══ Material provided ══

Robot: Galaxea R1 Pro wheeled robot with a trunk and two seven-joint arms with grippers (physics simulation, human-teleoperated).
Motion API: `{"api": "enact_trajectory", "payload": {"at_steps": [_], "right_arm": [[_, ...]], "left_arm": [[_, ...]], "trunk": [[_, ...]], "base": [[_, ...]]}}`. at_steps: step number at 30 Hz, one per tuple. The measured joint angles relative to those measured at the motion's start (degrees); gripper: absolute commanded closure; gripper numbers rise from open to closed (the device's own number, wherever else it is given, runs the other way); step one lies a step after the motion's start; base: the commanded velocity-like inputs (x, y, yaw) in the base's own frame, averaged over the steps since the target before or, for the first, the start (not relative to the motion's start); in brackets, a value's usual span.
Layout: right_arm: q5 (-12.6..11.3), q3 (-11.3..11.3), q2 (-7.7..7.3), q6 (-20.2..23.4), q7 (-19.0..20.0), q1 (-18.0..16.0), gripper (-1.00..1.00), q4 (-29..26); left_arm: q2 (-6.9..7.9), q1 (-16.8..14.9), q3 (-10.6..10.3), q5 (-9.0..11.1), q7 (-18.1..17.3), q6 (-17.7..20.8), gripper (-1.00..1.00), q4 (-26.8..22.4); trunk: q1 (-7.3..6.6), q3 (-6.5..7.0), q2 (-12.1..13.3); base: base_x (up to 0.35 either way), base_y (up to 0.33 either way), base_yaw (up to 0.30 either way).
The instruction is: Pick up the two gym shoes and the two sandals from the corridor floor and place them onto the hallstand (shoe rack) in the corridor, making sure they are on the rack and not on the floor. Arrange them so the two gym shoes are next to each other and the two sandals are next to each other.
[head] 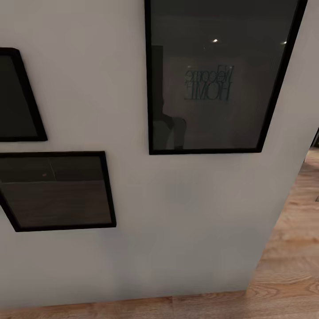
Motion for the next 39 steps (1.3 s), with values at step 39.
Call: {"api": "enact_trajectory", "payload": {"at_steps": [39], "right_arm": [[0.0,-0.3,1.99,-0.2,-0.4,0.1,-1.00,-3.2]], "left_arm": [[-0.08,-0.1,0.0,-0.2,0.1,0.0,-1.00,-0.8]], "trunk": [[0.00,0.02,0.0]], "base": [[0.000,0.000,0.000]]}}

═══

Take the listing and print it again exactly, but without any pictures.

Robot: Galaxea R1 Pro wheeled robot with a trunk and two seven-joint arms with grippers (physics simulation, human-teleoperated).
Motion API: `{"api": "enact_trajectory", "payload": {"at_steps": [_], "right_arm": [[_, ...]], "left_arm": [[_, ...]], "trunk": [[_, ...]], "base": [[_, ...]]}}`. at_steps: step number at 30 Hz, one per tuple. The measured joint angles relative to those measured at the motion's start (degrees); gripper: absolute commanded closure; gripper numbers rise from open to closed (the device's own number, wherever else it is given, runs the other way); step one lies a step after the motion's start; base: the commanded velocity-like inputs (x, y, yaw) in the base's own frame, averaged over the steps since the target before or, for the first, the start (not relative to the motion's start); in brackets, a value's usual span.
Layout: right_arm: q5 (-12.6..11.3), q3 (-11.3..11.3), q2 (-7.7..7.3), q6 (-20.2..23.4), q7 (-19.0..20.0), q1 (-18.0..16.0), gripper (-1.00..1.00), q4 (-29..26); left_arm: q2 (-6.9..7.9), q1 (-16.8..14.9), q3 (-10.6..10.3), q5 (-9.0..11.1), q7 (-18.1..17.3), q6 (-17.7..20.8), gripper (-1.00..1.00), q4 (-26.8..22.4); trunk: q1 (-7.3..6.6), q3 (-6.5..7.0), q2 (-12.1..13.3); base: base_x (up to 0.35 either way), base_y (up to 0.33 either way), base_yaw (up to 0.30 either way).
The instruction is: Pick up the two gym shoes and the two sandals from the corridor floor and place them onto the hallstand (shoe rack) in the corridor, making sure they are on the rack and not on the floor. Arrange them so the two gym shoes are next to each other and the two sandals are next to each other.
[head] 
Motion for the next 39 steps (1.3 s), with values at step 39.
Call: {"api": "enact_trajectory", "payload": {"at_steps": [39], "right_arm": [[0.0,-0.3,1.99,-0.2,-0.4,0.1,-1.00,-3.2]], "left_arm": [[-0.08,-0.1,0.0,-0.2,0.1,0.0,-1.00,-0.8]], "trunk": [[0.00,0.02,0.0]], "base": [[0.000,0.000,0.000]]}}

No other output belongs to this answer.